First things first, we need a game plan that doesn’t involve shouting, “HEY, DID YOU BLOW THE JOLLY GREEN GIANT?” across the conference room. Instead, let’s be sophisticated (or at least pretend to be). Establish a secret signal with your friends and colleagues—a subtle yet unmistakable gesture that screams, “There's shit in your teeth, Bob!” This can be anything from a discreet tilt of the head, a big smile, and a few subtle taps on your teeth. Get creative, get silly, but most importantly, get a signal that’s not going to have everyone else thinking you’ve suddenly developed Tourettes.


Step 2: Practice Your Puh-Puh-Poker Face

When you do spot a rogue piece of parsley playing peekaboo in a pal’s pearly whites, it’s crucial to keep your composure. STAY CALM, MAN! Stay. Calm. So you'll need to practice your poker face. You're gonna have to be able to deliver the news without bursting into laughter, cringing, or making that all-too-familiar disgusted face that can make friendships end faster than the last girl you introduced to your parents. Maybe rehearse in front of a mirror or with a non-judgmental pet, we don't recommend cats, they're little bitches. Remember, the goal is to be helpful, not hurtful.
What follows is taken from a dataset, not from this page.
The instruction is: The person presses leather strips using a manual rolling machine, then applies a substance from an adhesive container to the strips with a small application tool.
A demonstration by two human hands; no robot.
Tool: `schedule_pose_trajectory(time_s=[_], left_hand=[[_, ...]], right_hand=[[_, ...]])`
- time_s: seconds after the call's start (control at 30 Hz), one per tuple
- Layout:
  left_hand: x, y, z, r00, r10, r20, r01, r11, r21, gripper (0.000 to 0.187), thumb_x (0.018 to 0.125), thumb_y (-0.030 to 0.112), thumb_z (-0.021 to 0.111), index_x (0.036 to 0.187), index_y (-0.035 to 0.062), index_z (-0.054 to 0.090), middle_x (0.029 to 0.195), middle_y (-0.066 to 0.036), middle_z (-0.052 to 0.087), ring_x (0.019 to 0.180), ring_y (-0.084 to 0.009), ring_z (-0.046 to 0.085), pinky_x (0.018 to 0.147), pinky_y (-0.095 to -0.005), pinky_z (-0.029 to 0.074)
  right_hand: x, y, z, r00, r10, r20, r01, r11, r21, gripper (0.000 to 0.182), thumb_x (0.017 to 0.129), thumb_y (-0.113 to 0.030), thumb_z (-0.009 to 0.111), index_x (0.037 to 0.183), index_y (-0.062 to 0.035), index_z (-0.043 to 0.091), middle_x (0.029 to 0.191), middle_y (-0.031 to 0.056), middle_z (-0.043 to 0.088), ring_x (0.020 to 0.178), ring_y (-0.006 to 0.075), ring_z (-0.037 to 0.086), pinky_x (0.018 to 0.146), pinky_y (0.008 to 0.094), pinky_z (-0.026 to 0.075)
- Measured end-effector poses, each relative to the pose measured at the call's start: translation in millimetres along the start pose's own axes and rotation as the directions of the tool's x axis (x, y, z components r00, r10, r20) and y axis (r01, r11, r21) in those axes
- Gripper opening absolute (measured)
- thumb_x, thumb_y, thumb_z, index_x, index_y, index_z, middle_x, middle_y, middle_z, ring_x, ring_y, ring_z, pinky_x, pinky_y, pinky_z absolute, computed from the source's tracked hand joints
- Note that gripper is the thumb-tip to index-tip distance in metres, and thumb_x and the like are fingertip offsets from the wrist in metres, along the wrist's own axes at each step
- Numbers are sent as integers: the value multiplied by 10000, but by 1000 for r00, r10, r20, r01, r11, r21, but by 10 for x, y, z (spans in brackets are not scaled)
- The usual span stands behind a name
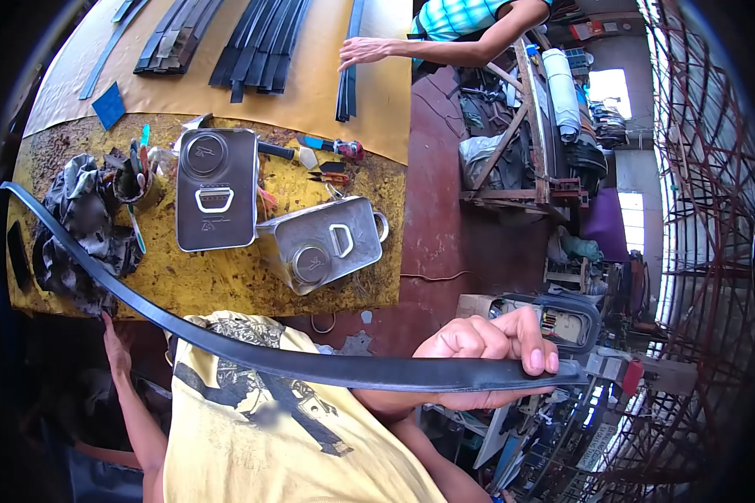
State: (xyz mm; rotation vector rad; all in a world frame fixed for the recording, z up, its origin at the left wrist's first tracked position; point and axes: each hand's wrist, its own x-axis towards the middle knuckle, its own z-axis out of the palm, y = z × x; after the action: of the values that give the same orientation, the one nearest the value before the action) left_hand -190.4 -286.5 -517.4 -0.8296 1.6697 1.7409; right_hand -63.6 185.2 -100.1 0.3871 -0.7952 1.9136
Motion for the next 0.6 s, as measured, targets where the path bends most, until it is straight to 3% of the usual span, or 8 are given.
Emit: schedule_pose_trajectory(time_s=[0.07,0.17,0.27,0.37,0.47,0.6], left_hand=[[-5,-4,30,999,22,-31,-22,1000,0,829,834,722,514,1310,45,484,1199,-81,571,1141,-253,550,969,-401,396],[166,-134,-37,985,-20,-169,15,999,-30,831,852,721,479,1366,69,456,1278,-82,538,1239,-237,478,1014,-436,356],[339,-247,-94,976,24,-215,-36,998,-55,803,862,703,485,1360,74,469,1261,-79,551,1199,-229,504,991,-431,383],[148,-132,164,977,11,-214,-80,945,-318,726,841,650,580,1294,87,508,1204,-61,553,1073,-225,537,884,-383,441],[-82,74,396,955,-21,-297,-103,913,-395,706,812,583,661,1298,94,506,1224,-63,532,1097,-227,515,850,-396,448],[-65,84,405,852,109,-511,-269,930,-249,609,772,479,757,1188,84,551,1113,-48,570,974,-187,548,770,-346,461]], right_hand=[[2,14,-6,1000,-3,3,3,1000,24,197,912,-206,652,1054,-73,618,942,-8,513,446,-19,201,421,212,116],[9,22,-6,1000,-12,-10,12,1000,24,193,904,-200,659,1047,-76,620,936,-9,513,448,-19,199,422,211,113],[20,41,-9,1000,-7,-16,7,1000,27,190,899,-200,665,1042,-82,622,931,-13,515,449,-20,199,423,211,109],[29,29,-32,1000,4,-20,-3,1000,30,183,897,-198,667,1037,-89,623,926,-17,516,450,-20,197,424,212,107],[32,37,-31,1000,-1,-26,2,999,34,184,894,-199,671,1035,-91,624,925,-18,518,450,-20,193,423,213,107],[39,48,-16,1000,-2,-16,3,999,37,181,889,-194,674,1030,-89,628,926,-17,521,451,-18,188,423,213,107]])
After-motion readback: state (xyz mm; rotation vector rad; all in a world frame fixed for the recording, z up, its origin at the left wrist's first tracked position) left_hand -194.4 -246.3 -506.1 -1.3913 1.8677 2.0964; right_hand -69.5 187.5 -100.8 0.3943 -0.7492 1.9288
Step 3: The Art of Being F*cking Subtle

This step is key. Subtlety is your best friend in these leafy situations. Instead of blurting out the news, try whispering it discreetly, passing a note, or writing a novel about it and hope it becomes #1 on the New York Times Bestseller list. Okay, maybe not the last part. A simple “You’ve got a little something...” followed by a clandestine point to your own mouth should do the trick. If you’re feeling particularly adventurous, why not invent a Haiku and recite it softly?


In your teeth so green,

Salad leaves smile back at me,

Time for a clean sweep.


See? Poetry saves the day, and you look like a cultured swan instead of a blabbering goose.
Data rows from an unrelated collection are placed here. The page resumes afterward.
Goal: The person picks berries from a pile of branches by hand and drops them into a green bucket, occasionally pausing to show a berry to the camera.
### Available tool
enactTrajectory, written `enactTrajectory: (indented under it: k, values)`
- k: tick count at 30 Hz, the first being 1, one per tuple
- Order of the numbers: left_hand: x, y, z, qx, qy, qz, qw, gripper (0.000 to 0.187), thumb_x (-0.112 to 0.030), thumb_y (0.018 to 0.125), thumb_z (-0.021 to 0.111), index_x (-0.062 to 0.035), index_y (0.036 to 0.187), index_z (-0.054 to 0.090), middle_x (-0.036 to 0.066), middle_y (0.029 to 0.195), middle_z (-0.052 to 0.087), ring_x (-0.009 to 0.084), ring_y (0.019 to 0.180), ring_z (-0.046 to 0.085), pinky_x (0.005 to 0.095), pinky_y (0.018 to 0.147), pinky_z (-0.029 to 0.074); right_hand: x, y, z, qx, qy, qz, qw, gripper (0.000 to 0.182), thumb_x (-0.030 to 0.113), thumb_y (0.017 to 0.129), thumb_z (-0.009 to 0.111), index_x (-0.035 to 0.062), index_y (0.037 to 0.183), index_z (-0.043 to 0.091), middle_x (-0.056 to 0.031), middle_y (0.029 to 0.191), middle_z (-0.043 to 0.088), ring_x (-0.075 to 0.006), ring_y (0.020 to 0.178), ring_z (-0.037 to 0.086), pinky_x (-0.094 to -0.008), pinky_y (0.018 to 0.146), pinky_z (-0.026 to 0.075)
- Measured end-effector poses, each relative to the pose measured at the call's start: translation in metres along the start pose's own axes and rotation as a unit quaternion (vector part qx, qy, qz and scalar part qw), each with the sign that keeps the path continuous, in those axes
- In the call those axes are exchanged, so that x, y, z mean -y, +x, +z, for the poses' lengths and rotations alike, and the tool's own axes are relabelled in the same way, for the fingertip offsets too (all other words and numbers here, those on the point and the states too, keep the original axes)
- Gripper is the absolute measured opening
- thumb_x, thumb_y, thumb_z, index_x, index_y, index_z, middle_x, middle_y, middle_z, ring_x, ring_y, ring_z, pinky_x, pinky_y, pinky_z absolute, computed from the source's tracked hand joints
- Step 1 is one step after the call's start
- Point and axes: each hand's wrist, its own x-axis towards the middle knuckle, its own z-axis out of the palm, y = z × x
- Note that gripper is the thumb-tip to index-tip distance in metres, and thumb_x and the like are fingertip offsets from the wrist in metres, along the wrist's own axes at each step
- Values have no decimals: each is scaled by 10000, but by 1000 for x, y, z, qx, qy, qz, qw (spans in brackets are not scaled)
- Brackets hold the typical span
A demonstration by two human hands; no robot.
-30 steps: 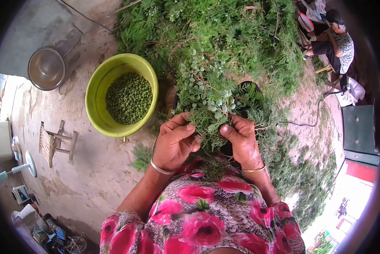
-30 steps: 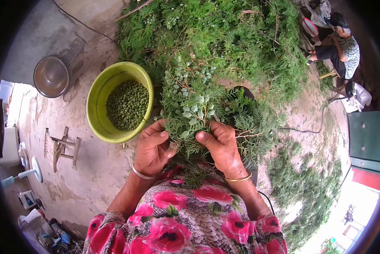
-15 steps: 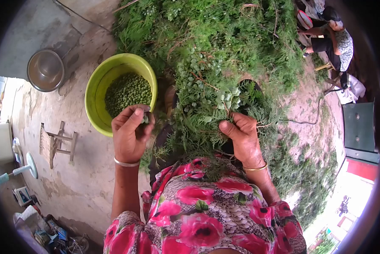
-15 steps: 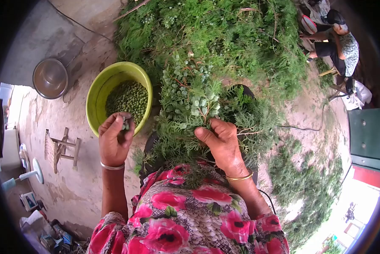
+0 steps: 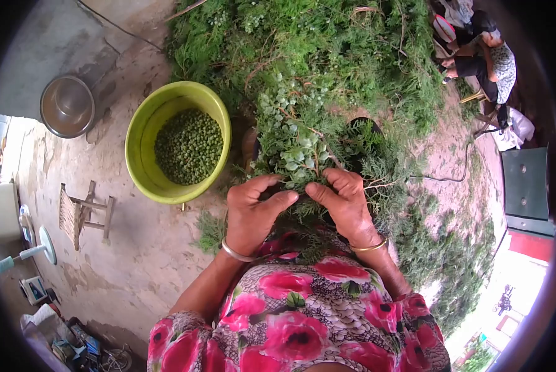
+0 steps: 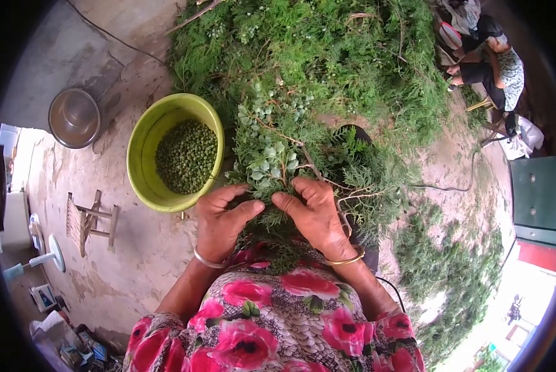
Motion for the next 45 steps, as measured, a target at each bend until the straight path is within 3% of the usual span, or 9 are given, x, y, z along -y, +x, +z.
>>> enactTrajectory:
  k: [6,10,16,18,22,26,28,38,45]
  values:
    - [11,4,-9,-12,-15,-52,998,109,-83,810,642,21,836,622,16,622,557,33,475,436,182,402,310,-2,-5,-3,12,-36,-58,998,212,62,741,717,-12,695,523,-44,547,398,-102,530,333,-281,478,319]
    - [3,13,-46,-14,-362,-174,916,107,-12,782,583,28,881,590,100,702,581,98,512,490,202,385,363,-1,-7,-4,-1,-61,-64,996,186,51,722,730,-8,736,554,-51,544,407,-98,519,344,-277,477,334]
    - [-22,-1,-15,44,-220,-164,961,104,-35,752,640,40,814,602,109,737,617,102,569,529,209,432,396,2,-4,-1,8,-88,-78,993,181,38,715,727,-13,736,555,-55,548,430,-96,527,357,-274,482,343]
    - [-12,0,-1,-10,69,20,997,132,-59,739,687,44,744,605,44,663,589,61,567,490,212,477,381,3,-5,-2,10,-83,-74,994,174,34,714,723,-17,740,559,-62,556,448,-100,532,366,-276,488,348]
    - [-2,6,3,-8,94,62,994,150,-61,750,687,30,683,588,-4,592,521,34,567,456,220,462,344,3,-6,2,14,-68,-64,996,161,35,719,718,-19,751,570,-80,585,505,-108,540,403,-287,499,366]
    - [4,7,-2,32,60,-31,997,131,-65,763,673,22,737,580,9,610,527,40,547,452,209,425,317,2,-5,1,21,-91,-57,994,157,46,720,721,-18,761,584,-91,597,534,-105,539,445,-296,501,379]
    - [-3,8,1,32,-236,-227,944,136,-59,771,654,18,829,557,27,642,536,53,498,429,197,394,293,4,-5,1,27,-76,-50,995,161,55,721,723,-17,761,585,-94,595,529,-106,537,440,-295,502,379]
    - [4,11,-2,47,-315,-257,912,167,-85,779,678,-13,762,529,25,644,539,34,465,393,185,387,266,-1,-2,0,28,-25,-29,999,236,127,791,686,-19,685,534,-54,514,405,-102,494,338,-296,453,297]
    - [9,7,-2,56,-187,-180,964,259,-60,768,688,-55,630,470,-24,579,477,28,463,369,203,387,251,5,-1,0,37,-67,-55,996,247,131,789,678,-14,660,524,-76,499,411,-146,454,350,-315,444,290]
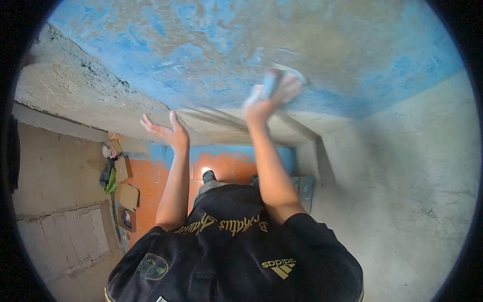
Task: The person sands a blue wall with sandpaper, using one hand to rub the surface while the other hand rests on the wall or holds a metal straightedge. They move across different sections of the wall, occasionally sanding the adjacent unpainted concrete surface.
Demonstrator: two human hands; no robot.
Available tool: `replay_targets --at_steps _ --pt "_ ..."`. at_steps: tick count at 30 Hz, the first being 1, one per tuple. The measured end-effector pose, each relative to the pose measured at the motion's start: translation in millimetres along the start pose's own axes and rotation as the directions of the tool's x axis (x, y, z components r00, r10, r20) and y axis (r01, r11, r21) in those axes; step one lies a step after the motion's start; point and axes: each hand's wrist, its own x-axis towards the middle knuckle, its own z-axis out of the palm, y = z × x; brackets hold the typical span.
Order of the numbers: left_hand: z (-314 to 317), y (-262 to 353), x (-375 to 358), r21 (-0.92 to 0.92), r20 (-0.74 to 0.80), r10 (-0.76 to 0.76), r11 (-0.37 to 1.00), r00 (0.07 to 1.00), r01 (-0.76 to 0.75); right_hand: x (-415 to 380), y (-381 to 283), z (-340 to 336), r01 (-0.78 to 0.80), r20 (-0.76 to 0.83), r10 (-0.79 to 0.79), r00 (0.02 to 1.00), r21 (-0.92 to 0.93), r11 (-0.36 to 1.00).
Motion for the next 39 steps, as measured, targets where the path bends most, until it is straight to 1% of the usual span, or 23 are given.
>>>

Step 4: Siri, Tell Dave He's Got Shit in His Teeth

In the golden age of technology, who needs face-to-face communication anyway? That's sooo 1996. But, if you’re too chicken to tell someone they have a mini garden set up in their grill, send them a text. And, to save time, we recommend using emojis, for example, 😁🥬🤮. Better yet, take a selfie with them and subtly zoom in on their teeth. They’ll get the hint with minimal embarrassment, and you can save the day without the drama of actually talking to someone. #introvertsunite


Step 5: "129" Request Backup

If your subtle hints have gone unnoticed, it might be time to bring in the reinforcements. This is where having a wingman (or wingwoman) can really come into play. Have them execute Operation Vegan Takeout with a fresh set of cues. Remember, it takes a village to save a friend from embarrassment.
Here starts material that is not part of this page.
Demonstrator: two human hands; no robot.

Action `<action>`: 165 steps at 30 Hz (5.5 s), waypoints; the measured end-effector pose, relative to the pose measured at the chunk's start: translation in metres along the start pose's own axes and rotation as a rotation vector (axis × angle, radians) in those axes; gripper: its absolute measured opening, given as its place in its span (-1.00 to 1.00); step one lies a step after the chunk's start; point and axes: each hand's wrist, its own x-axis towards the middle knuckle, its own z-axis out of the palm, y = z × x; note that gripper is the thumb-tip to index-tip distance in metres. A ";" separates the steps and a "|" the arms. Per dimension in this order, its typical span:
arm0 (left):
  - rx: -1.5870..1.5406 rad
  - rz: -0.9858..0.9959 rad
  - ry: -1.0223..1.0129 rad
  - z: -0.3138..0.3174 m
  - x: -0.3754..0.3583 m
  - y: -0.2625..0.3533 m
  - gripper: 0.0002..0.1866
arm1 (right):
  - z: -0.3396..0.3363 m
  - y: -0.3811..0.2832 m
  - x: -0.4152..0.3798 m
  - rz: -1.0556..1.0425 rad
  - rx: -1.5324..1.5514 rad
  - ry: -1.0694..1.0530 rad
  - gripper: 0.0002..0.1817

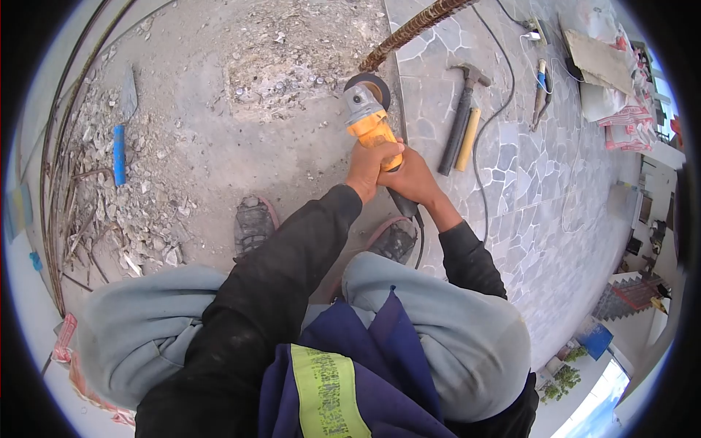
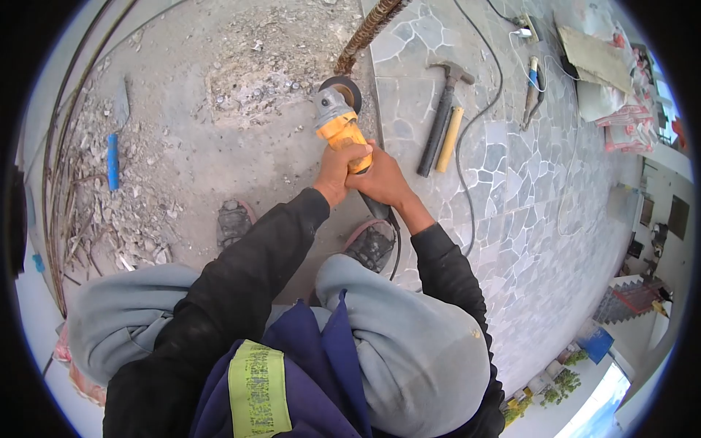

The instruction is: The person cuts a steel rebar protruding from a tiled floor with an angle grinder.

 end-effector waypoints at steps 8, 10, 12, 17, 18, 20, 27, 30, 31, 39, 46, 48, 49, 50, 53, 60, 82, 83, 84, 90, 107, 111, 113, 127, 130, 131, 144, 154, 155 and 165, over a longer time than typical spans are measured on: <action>-0.042 0.102 -0.032 -0.023 0.009 0.031 -0.55 | 0.012 -0.026 0.033 -0.034 0.078 -0.040 -0.35; -0.001 0.137 0.027 -0.025 0.014 0.042 -0.61 | 0.011 -0.036 0.041 0.014 0.091 -0.079 -0.37; -0.002 0.160 0.002 -0.027 0.021 0.054 -0.64 | 0.014 -0.043 0.049 0.027 0.342 -0.182 -0.43; 0.277 0.145 -0.003 -0.039 0.034 0.083 -0.66 | 0.039 -0.040 0.069 0.028 0.615 -0.137 -0.58; 0.323 0.135 0.017 -0.039 0.035 0.087 -0.67 | 0.041 -0.040 0.072 0.045 0.651 -0.147 -0.60; 0.354 0.139 0.020 -0.037 0.038 0.092 -0.68 | 0.045 -0.038 0.074 0.065 0.696 -0.153 -0.61; 0.457 0.110 0.011 -0.041 0.048 0.096 -0.71 | 0.053 -0.036 0.080 0.107 0.803 -0.135 -0.62; 0.423 0.105 0.015 -0.041 0.046 0.096 -0.72 | 0.051 -0.034 0.081 0.103 0.774 -0.131 -0.61; 0.423 0.103 0.017 -0.040 0.046 0.096 -0.72 | 0.049 -0.035 0.081 0.105 0.757 -0.137 -0.60; -0.067 0.098 -0.248 -0.043 0.035 0.098 -0.61 | 0.016 -0.068 0.063 -0.125 0.341 -0.104 -0.29; -0.212 0.094 -0.080 -0.036 0.051 0.093 -0.63 | 0.007 -0.085 0.062 -0.029 -0.392 0.024 -0.08; -0.167 0.044 0.017 -0.029 0.060 0.090 -0.63 | 0.003 -0.084 0.059 -0.056 -0.440 0.025 -0.04; -0.200 0.018 0.022 -0.029 0.060 0.088 -0.63 | 0.000 -0.084 0.059 -0.080 -0.488 0.027 -0.01; -0.204 0.023 0.022 -0.028 0.060 0.088 -0.63 | 0.001 -0.083 0.058 -0.085 -0.492 0.025 -0.01; -0.254 -0.020 -0.024 -0.033 0.068 0.082 -0.63 | 0.008 -0.076 0.055 -0.100 -0.553 0.079 -0.04; -0.294 -0.062 -0.054 -0.040 0.082 0.067 -0.62 | 0.009 -0.068 0.056 -0.101 -0.590 0.120 -0.13; -0.323 -0.178 -0.066 -0.044 0.098 0.065 -0.57 | 0.003 -0.074 0.061 -0.047 -0.603 0.077 -0.20; -0.322 -0.178 -0.066 -0.044 0.098 0.065 -0.57 | 0.003 -0.075 0.061 -0.046 -0.602 0.077 -0.20; -0.328 -0.185 -0.062 -0.044 0.097 0.065 -0.57 | 0.002 -0.075 0.060 -0.052 -0.600 0.079 -0.24; -0.346 -0.197 -0.071 -0.039 0.092 0.067 -0.60 | 0.000 -0.079 0.056 -0.072 -0.598 0.083 -0.34; -0.288 -0.221 -0.062 -0.032 0.085 0.075 -0.59 | -0.007 -0.089 0.050 -0.106 -0.581 0.066 -0.44; -0.261 -0.179 -0.017 -0.032 0.070 0.067 -0.61 | -0.005 -0.083 0.043 -0.094 -0.576 0.048 -0.36; -0.264 -0.153 0.003 -0.030 0.058 0.059 -0.63 | -0.006 -0.077 0.037 -0.077 -0.591 0.018 -0.29; -0.326 0.024 -0.053 -0.028 0.067 0.047 -0.62 | -0.003 -0.060 0.044 -0.116 -0.694 0.101 -0.10; -0.372 0.009 -0.067 -0.029 0.077 0.041 -0.62 | -0.007 -0.058 0.047 -0.147 -0.684 0.119 -0.12; -0.376 0.010 -0.065 -0.029 0.078 0.038 -0.62 | -0.007 -0.057 0.046 -0.147 -0.687 0.115 -0.12; -0.389 -0.044 -0.065 -0.020 0.076 0.034 -0.57 | -0.015 -0.056 0.044 -0.147 -0.706 0.090 -0.18; -0.367 -0.008 -0.060 -0.019 0.075 0.031 -0.50 | -0.015 -0.056 0.039 -0.246 -0.716 0.190 -0.54; -0.368 -0.007 -0.060 -0.019 0.077 0.032 -0.50 | -0.015 -0.056 0.040 -0.246 -0.716 0.189 -0.54; -0.434 -0.043 -0.097 -0.022 0.078 0.027 -0.55 | -0.013 -0.051 0.043 -0.211 -0.749 0.144 -0.40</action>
Step 6: Reflect on the Aftermath

Once the deed is done and the dental debris has been dealt with, take a moment to reflect on your approach. Was it smooth? Did your friend appreciate your discreetness? Or are you now one friend short? Learn from each encounter and refine your technique because, let’s face it, this won’t be the last time you’ll need to be the bearer of awkward news.


So there you have it, a guide to tactfully telling someone they’ve got a leaf orgy going on in their mouth, courtesy of Cheeky Designs. Use these steps wisely, and remember, the next time you feel something stuck in your teeth, pray someone else has read this blog, too. Happy cleaning, social butterflies! 🦋🥗


Remember, in the realm of unwanted teeth tenants, silence is not golden—it’s just plain green.